У всех врачей на подстанции имелось свое маленькое хозяйство — чашка, ложка, тарелка. А у Евгении Михайловны, которая проводила на работе почти половину жизни, образовался небольшой филиал домашнего очага. Она достала из тумбочки крохотный заварной чайник, салфетку, чай в жестяной коробочке. В маленьких пакетах и кулечках у нее всегда имелись запасы мармелада, пастилы и печенья. Любители выявить в человеке уязвимое место утверждали, что Евгения Михайловна сладкоежка, хотя в еде она была непривередлива и невозмутимо съедала любой обед, доставляемый санитаркой с соседней фабрики-кухни.
— Ксенечка, а вы завтракали? А то садитесь.
В комнате, кроме них двоих, никого не было, и потому Евгения Михайловна позволила себе назвать врача уменьшительным именем.
Есть Ксении не хотелось, да и на очереди она была сейчас, все равно чашки чая не допьешь. Но Евгения Михайловна налила ей чашку и передвинула на середину стола кружочки колбасы и печенье в бумажной салфетке.
Она была такая же, как всегда, с аккуратными волнами стриженых седых волос, в обычном шерстяном платье под белым халатом. Почти ничего в ней не переменилось с тех пор, как ее впервые увидела Ксения. Только тогда еще был жив муж Евгении Михайловны, и, бывало, она с работы торопилась домой:
— Я Антону Георгиевичу своему кушать еще не варила…
На праздники она приглашала к себе гостей. После бутылки сладкого вина, распитой с гостями, Антон Георгиевич пел, аккомпанируя себе на гитаре:
и при этом неотрывно смотрел на жену.
Умер он скоропостижно, когда Евгения Михайловна была на дежурстве. Ночью почувствовал себя плохо, сел за стол, написал: «Женечка», а дальше на бумаге шла волнистая линия. Потом говорили: «Так и не узнать теперь, что он хотел написать», а Евгения Михайловна отвечала:
— Все знаю, каждое словечко…
На похоронах она тихо плакала и, только прощаясь, сказала громко и горько:
— Стольким людям помощь оказала, а тебе, родной, не смогла.

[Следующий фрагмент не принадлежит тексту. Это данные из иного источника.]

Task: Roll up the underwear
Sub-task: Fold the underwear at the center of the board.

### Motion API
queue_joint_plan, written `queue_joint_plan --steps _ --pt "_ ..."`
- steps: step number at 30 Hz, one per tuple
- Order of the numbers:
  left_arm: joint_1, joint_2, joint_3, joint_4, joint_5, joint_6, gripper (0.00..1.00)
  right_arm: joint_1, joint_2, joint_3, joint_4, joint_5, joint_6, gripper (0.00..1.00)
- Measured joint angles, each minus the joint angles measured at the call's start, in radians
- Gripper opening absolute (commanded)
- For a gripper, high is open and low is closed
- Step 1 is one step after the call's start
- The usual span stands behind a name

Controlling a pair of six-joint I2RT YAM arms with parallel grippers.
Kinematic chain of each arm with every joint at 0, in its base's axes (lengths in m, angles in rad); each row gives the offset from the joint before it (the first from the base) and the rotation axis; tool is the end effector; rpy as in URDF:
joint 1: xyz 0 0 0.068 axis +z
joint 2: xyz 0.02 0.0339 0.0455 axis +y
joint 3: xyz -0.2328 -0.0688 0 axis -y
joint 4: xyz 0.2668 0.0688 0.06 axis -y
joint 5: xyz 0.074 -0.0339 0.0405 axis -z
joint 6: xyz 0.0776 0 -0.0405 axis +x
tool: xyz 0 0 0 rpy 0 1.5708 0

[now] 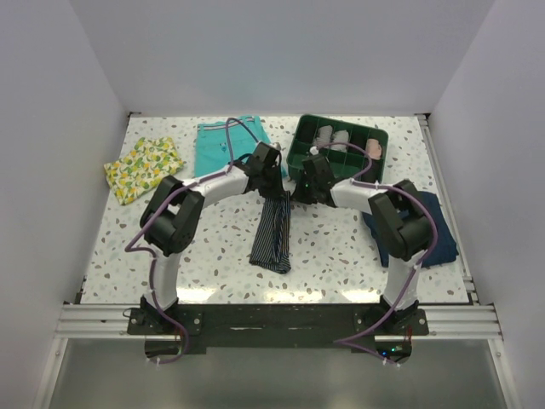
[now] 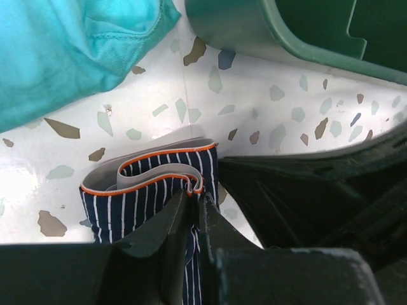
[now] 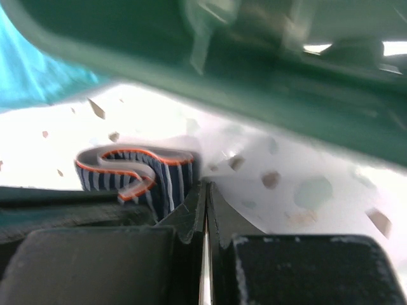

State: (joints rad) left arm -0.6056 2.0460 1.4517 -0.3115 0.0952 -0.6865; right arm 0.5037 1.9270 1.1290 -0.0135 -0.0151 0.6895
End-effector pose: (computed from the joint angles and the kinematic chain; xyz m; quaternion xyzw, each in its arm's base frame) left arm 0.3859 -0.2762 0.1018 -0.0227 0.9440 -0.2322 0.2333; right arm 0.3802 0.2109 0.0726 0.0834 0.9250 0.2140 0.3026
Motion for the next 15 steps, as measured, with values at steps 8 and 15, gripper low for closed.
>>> queue_joint_plan --steps 8,15 --pt "-0.002 0.0 0.005 -0.009 0.008 -0.001 0.56 0.0 -0.154 -0.101 -0.039 0.08 -0.021 0.04" --pt "-0.005 -0.032 0.004 0.018 0.067 -0.002 0.59 0.0 -0.346 -0.194 -0.047 0.112 -0.024 0.05"
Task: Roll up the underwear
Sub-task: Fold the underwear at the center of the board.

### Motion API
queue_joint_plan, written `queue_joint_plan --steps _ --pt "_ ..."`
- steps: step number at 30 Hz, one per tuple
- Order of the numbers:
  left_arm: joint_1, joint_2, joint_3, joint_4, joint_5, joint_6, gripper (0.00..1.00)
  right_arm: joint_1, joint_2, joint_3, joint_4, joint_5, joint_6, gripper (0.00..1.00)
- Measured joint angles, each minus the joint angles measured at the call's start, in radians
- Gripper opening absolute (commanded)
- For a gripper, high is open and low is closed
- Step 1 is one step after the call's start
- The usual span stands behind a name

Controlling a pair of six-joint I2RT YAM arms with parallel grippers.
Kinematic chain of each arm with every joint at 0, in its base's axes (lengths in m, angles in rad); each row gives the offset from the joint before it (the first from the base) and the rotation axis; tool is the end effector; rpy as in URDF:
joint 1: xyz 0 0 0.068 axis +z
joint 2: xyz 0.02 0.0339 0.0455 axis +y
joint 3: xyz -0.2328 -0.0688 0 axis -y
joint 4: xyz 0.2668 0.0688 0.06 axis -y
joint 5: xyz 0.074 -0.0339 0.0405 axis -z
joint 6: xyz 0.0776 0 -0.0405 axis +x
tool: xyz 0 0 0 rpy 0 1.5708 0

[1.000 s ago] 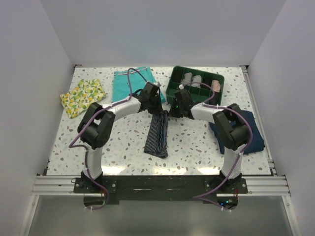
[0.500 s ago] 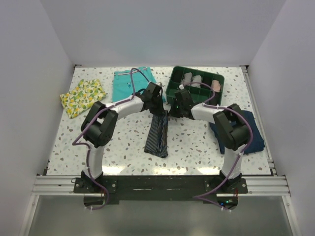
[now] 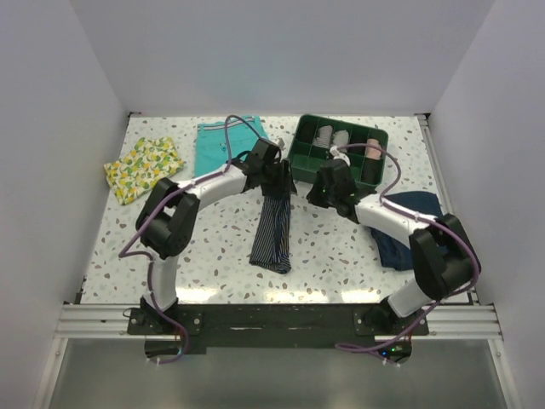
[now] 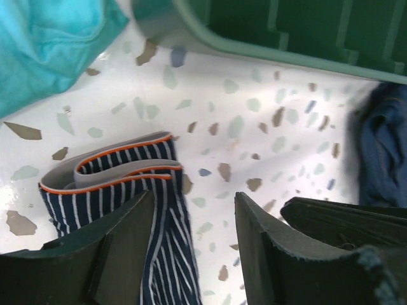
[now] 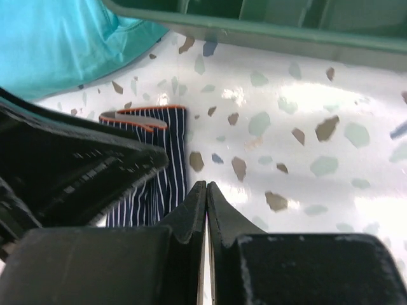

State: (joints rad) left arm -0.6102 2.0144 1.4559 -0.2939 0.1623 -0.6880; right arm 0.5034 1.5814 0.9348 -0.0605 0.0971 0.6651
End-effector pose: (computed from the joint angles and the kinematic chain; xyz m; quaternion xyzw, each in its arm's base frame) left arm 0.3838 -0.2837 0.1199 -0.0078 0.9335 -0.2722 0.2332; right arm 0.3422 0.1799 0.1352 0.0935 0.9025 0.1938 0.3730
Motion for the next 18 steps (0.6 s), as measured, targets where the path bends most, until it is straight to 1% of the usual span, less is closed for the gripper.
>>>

На другой же день она вышла на работу и больше уже никогда не торопилась домой и никого не звала к себе в гости.
Евгения Михайловна пила чай с удовольствием, прихлебывая, отогревая пальцы о стакан. Ксения глядела на ее руки, сухие от частого мытья и протирания спиртом, с коротко обрезанными бледными ногтями.
Знала ли она в своей жизни женскую тревогу, смятение, неуверенность? Все ли в жизни у людей так просто и гладко, как иногда кажется со стороны?
— Ксенечка, хотите билеты в Зал Чайковского — негритянскую певицу послушать? Ах, какой голос прелестный! И сама такая эффектная женщина! Хотя совершенно черная. Я вчера такое удовольствие получила!
С незапамятных времен все крупные театры и концертные залы предоставляли «скорой помощи» билеты. Делалось это на случай каких-либо происшествий, но происшествий почти никогда не случалось, и бесплатные билеты стали своего рода премией. Распределяла их, в порядке общественной нагрузки, Евгения Михайловна. Себя она при этом не забывала. Молодые врачи иногда втихомолку бунтовали.
— В Зал Чайковского или в Консерваторию только тогда и попадешь, когда «сама» дежурит. Да и то вздыхает: «Вы как будто к музыке не привержены. Сходите лучше в Театр Моссовета. Критика вроде положительно высказывалась об этом спектакле», — очень похоже копировал Евгению Михайловну молодой врач Кругляков.
— Одного не учитывает старушка — соблазнять надо не теми пьесами, которые критика хвалит, а теми, которые она ругает…
Конечно, кое-что из подобных высказываний долетало до заведующей, но, обычно щепетильная до мелочности, тут Евгения Михайловна не желала слышать никаких намеков.